Bien que les mutants de phénotype hypernodulants des légumineuses, comme le soja, possèdent une teneur élevée en N des feuilles, le grand nombre de nodules racinaires diminue la disponibilité des glucides pour la croissance des plantes et le rendement en graines. De plus, dans des conditions de déficit de pression de vapeur d'air (VPD) élevé, les plantes hypernodulantes montrent une capacité limitée à remplacer les pertes d'eau par transpiration, entraînant une fermeture stomatique et donc une diminution des taux nets de photosynthèse. Silva Lopés et al. utilisé hypernodulant (nod4) (282.33 ± 28.56 nodules par plante) et non nodulant (nod139) (0 nodules par plante) de lignées mutantes de soja pour déterminer explicitement si un grand nombre de nodules réduit la capacité hydraulique des racines, entraînant une diminution de la conductance stomatique et des taux nets de photosynthèse dans des conditions de VPD élevées.

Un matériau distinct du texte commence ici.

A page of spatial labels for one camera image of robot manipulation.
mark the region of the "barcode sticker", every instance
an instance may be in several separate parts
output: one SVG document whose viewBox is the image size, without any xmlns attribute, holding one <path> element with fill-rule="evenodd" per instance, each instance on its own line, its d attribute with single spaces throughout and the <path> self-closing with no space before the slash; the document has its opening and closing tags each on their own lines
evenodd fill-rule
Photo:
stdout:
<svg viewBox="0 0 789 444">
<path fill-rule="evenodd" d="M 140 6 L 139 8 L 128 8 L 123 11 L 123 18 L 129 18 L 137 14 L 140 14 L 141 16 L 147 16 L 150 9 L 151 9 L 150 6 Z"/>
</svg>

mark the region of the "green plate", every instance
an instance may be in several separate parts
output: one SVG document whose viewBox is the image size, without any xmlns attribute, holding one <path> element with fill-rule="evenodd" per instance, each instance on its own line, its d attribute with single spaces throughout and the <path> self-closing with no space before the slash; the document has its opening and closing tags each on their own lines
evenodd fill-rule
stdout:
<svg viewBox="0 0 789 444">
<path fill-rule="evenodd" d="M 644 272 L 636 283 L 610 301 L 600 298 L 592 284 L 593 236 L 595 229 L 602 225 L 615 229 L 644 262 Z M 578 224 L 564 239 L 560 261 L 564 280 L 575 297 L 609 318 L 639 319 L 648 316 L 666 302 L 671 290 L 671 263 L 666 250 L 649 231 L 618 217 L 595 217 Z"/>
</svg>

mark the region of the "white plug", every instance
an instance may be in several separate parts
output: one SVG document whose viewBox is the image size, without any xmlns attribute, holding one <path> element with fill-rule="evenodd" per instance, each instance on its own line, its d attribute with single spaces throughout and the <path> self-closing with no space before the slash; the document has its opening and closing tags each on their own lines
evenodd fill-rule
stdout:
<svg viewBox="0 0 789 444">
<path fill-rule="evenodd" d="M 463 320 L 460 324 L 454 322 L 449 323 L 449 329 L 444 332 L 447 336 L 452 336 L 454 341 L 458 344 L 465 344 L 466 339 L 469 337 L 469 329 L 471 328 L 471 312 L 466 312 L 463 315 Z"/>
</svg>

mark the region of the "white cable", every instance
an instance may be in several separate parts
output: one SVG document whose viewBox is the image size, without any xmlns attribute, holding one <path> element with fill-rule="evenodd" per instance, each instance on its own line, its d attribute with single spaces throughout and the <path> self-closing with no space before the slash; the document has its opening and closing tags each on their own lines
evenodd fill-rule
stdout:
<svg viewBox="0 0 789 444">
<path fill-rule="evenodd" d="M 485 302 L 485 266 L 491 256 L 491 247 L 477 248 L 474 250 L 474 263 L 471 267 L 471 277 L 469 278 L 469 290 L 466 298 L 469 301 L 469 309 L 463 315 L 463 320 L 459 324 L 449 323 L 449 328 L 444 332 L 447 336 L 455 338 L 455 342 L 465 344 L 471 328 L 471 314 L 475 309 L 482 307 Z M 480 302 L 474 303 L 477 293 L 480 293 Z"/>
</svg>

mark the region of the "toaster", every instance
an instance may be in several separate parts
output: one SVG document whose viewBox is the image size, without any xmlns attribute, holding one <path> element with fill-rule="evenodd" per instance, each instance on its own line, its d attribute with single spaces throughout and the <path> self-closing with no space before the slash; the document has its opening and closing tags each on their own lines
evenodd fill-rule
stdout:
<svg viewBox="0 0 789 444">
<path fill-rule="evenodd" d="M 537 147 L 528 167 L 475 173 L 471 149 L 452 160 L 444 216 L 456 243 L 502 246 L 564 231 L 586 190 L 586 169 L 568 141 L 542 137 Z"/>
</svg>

Les plantes ont été soit inoculées soit non inoculées avec Bradyrhizobium diazoefficiens (souche BR 85, SEMIA 5080) pour induire des nodules racinaires fixateurs d'azote (si possible). Conductance racinaire absolue et conductivité racinaire, croissance des plantes, potentiel hydrique foliaire, échanges gazeux, chlorophylle a la fluorescence, la « verdeur » des feuilles [lecture du Soil Plant Analysis Development (SPAD)] et la teneur en azote ont été mesurées 37 jours après le semis.
Les plantes hypernodulées étaient plus vulnérables aux augmentations de VPD en raison de leur capacité limitée de transport de l'eau des racines aux pousses. Cependant, une plus grande concentration de CO2 l'absorption causée par la teneur élevée en N peut être partiellement compensée par la limitation stomatique imposée par l'augmentation des conditions VPD.